§ **WHAT NEEDS TO BE DONE**: Look over the material for the string "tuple". Copy every line where it turns up.

##### MATERIAL FOR THIS TASK

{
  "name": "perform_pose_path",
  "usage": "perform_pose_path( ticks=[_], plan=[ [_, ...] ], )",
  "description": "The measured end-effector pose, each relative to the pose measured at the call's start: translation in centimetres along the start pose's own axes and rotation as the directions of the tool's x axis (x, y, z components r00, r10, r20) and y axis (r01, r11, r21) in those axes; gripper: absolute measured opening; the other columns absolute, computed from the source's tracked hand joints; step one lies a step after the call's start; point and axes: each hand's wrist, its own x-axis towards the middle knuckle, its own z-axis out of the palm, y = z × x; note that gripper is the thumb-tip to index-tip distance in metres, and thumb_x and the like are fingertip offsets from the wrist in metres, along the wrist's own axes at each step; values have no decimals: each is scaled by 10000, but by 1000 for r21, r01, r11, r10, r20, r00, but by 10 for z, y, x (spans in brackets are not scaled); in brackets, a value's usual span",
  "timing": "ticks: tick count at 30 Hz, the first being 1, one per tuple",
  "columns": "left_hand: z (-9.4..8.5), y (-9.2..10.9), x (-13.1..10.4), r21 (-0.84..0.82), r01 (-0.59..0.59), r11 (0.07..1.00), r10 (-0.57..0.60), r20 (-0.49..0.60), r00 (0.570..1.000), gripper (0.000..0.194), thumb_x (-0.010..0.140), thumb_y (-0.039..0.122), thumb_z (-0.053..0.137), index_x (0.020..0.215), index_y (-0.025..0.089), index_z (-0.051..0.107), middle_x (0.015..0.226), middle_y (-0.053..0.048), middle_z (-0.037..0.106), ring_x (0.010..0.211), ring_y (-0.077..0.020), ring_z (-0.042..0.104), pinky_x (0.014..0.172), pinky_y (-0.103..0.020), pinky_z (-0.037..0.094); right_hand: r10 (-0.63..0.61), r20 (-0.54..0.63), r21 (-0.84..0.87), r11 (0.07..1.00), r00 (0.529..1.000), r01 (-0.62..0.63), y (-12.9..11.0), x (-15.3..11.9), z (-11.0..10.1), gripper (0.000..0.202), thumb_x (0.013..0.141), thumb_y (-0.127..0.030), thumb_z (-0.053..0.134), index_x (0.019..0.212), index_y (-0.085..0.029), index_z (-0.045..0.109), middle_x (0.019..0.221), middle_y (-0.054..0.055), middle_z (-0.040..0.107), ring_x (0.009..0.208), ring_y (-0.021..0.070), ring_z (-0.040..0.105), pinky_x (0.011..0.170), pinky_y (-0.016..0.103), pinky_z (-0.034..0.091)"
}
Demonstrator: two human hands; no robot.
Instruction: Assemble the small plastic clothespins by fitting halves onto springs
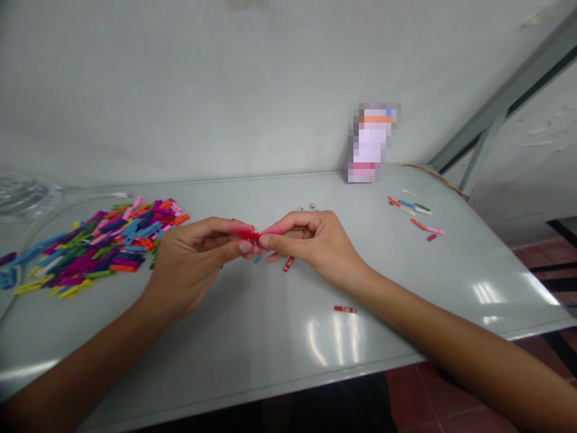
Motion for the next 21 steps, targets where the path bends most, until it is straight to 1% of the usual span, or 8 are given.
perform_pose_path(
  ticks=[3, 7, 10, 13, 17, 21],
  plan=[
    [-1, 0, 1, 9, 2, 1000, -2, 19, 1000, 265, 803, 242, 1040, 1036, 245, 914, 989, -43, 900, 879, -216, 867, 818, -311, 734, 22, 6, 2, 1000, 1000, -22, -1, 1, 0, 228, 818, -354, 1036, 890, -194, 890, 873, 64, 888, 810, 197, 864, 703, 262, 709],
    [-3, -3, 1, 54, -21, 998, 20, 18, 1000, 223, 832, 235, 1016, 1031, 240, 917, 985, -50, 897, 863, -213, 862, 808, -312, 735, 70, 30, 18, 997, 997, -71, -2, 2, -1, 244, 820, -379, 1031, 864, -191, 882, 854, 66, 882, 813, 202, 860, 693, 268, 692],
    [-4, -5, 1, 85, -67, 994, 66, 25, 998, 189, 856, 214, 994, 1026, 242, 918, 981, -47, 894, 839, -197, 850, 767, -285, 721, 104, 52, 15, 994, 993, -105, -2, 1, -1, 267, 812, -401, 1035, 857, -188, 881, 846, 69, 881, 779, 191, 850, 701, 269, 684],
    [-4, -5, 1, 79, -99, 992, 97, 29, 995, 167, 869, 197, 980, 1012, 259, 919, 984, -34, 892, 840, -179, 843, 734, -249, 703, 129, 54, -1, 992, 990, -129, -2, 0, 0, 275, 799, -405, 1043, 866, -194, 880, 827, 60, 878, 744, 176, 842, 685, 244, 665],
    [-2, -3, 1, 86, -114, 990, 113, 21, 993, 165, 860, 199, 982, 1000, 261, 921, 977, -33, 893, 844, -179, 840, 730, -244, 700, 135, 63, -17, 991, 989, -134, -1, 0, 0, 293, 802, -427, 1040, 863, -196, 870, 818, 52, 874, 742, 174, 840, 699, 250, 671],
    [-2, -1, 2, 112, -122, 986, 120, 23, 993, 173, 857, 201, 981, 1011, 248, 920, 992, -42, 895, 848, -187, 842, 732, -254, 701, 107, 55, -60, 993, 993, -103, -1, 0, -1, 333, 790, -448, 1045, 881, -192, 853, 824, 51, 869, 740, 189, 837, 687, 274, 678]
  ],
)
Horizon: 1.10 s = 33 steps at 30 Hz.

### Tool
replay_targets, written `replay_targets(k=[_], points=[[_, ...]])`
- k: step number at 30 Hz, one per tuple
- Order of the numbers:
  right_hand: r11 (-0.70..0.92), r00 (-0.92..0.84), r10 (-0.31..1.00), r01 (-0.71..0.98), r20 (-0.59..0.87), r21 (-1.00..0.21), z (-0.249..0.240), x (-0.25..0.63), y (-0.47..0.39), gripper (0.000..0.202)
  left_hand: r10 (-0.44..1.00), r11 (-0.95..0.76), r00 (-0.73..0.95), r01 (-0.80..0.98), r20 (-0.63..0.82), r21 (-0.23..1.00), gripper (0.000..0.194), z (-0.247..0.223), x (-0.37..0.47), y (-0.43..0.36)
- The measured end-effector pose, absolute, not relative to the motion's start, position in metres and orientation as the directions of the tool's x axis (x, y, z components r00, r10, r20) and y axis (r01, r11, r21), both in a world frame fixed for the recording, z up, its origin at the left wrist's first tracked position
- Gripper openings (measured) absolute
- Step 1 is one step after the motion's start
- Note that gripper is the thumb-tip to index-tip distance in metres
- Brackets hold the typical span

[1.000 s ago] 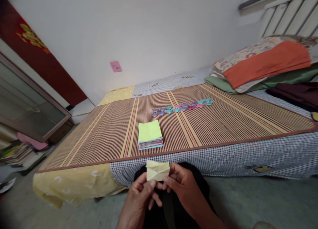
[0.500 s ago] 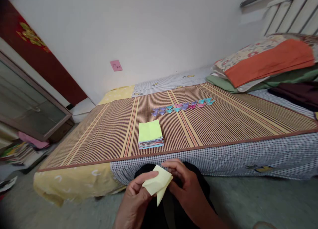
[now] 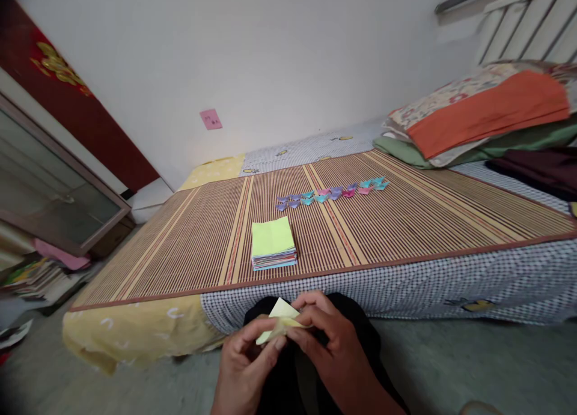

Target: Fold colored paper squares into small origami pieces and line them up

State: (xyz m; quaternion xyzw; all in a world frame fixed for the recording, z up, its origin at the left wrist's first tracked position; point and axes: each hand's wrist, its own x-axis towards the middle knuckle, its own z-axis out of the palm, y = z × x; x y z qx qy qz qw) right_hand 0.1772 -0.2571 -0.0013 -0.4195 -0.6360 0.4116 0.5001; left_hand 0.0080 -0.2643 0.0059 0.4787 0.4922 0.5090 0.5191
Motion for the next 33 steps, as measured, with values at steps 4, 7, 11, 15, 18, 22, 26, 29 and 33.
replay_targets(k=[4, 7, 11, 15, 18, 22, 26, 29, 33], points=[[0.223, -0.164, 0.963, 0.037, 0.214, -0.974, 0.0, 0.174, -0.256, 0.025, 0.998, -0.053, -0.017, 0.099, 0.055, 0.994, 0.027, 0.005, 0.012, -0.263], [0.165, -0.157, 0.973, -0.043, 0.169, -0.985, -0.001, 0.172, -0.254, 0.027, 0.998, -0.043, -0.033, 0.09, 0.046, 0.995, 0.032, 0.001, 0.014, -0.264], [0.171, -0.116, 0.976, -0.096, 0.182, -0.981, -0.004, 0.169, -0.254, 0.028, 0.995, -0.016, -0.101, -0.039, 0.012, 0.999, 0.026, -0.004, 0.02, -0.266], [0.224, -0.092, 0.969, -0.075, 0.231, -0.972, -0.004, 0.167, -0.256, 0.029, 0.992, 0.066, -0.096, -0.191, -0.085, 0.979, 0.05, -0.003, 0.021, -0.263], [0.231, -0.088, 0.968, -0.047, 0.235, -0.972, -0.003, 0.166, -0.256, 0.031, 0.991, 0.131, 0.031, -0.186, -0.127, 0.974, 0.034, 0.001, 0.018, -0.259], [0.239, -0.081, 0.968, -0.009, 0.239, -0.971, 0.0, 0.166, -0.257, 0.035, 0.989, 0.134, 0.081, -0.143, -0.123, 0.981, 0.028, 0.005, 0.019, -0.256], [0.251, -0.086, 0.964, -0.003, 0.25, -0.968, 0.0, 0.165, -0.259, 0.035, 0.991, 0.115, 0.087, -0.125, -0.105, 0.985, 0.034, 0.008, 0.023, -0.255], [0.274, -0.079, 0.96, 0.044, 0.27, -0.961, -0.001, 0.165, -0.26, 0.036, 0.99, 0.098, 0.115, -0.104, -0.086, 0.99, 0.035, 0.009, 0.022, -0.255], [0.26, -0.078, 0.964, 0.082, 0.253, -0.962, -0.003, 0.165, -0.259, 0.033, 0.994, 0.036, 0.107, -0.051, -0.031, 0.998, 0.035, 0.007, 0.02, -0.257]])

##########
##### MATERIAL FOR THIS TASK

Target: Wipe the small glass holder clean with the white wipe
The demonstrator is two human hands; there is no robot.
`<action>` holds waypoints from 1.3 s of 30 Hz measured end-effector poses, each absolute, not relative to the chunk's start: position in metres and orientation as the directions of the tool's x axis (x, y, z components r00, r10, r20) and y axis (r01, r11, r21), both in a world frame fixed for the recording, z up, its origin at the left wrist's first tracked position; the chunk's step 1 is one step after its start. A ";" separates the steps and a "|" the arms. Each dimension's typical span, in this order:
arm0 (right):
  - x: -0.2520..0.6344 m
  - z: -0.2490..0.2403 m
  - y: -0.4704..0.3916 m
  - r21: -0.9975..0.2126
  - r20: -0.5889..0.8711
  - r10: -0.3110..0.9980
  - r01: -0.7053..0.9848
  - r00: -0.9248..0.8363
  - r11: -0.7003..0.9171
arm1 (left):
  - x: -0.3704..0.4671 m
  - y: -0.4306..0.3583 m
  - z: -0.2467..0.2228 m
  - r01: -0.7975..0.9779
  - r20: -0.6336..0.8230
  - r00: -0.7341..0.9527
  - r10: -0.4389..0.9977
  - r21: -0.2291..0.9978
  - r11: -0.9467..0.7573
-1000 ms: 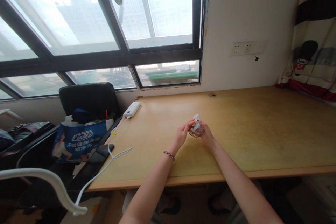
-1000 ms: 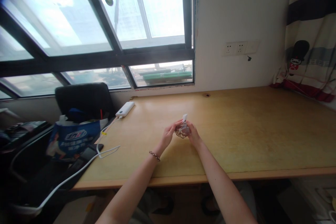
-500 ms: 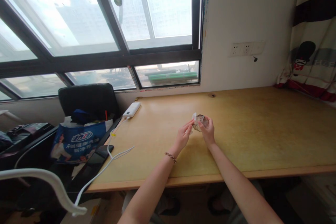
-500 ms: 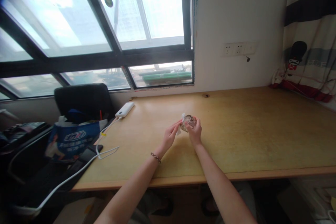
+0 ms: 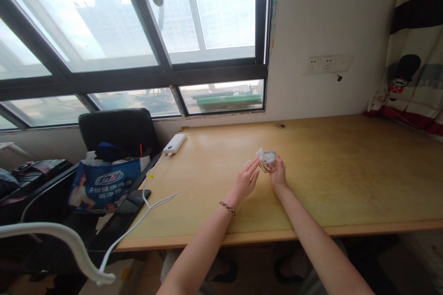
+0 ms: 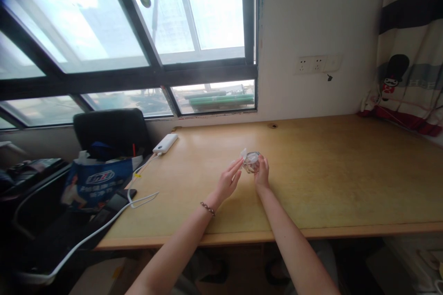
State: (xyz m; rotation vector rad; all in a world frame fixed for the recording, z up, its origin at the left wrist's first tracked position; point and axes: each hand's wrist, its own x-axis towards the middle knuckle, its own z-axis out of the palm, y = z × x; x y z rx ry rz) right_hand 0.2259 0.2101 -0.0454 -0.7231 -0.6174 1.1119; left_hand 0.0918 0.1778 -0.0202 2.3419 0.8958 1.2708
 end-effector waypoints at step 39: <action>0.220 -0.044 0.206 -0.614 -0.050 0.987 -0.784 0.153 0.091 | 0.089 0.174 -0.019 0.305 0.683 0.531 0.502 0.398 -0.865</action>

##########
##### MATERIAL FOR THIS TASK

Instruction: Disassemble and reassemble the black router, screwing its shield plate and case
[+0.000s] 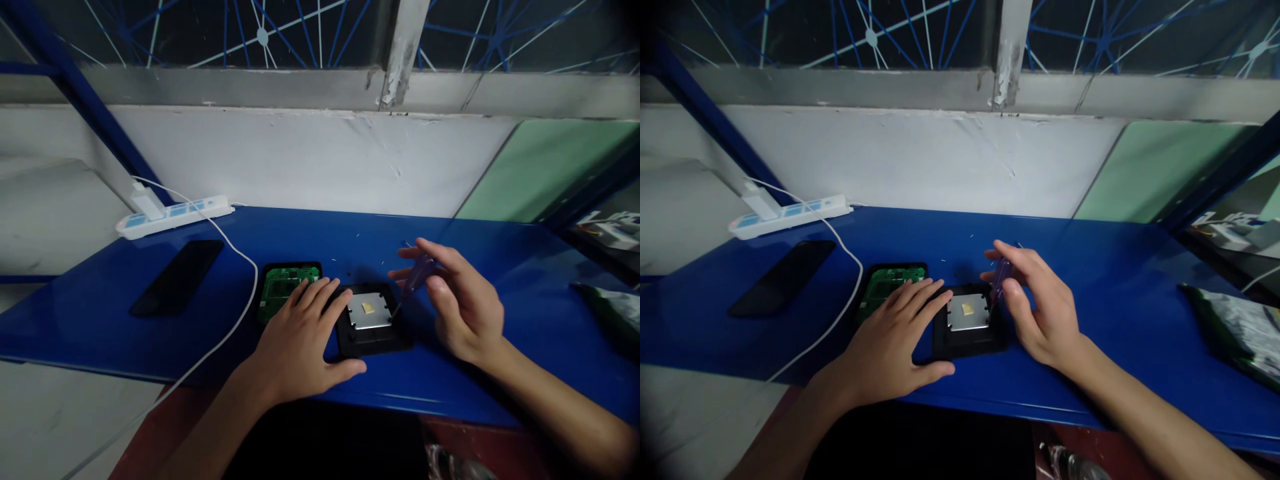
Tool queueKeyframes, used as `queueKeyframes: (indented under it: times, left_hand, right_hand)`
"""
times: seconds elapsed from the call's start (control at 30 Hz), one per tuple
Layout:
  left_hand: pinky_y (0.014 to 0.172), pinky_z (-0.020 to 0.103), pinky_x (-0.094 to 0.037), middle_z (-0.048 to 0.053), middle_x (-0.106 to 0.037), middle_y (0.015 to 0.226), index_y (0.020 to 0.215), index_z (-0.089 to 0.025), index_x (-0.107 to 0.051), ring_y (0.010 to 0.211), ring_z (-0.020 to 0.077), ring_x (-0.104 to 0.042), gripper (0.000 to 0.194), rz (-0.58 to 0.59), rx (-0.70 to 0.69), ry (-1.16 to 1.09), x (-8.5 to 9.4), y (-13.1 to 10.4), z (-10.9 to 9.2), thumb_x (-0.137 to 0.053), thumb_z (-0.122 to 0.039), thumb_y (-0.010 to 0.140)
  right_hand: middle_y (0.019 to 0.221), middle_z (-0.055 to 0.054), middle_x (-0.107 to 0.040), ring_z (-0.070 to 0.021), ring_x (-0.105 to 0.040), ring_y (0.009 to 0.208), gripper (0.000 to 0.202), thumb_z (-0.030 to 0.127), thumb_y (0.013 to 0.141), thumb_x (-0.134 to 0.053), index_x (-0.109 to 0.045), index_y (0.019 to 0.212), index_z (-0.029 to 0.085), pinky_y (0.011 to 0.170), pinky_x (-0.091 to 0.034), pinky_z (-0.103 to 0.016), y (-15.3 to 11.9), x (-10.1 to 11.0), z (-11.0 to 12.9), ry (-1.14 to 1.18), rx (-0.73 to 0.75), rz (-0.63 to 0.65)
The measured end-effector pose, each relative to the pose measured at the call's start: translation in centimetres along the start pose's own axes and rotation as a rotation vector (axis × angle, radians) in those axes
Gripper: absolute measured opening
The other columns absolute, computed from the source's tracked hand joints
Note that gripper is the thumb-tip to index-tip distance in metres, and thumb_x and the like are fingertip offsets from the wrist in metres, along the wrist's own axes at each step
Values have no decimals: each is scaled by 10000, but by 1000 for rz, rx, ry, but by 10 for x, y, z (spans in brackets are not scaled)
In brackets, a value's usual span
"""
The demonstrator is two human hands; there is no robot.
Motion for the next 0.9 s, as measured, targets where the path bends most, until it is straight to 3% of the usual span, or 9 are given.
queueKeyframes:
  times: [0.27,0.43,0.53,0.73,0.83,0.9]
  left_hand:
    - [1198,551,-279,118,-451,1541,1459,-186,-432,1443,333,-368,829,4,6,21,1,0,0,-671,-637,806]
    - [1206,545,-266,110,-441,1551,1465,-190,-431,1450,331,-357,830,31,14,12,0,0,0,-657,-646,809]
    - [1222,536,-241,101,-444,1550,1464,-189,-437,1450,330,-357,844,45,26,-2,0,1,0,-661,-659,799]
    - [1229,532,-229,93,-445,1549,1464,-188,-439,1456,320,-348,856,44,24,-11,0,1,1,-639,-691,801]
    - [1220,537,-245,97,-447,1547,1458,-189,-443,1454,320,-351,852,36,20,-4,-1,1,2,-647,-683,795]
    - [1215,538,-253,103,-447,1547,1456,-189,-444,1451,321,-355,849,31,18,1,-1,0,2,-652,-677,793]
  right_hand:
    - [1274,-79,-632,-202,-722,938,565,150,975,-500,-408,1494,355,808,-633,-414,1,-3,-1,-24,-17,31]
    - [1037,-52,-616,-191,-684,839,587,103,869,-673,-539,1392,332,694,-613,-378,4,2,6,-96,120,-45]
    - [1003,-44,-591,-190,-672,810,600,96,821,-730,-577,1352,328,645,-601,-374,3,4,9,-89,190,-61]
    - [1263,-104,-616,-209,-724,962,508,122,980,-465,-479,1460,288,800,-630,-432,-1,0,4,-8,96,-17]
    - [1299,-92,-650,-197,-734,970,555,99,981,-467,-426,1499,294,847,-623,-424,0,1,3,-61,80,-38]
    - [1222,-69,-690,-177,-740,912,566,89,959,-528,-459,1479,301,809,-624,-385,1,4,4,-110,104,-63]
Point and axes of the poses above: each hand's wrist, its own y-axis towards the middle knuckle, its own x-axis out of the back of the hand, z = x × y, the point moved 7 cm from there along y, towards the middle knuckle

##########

§ **ANSWER SECTION**:
  "timing": "ticks: tick count at 30 Hz, the first being 1, one per tuple",
- k: step number at 30 Hz, one per tuple
times: seconds elapsed from the call's start (control at 30 Hz), one per tuple

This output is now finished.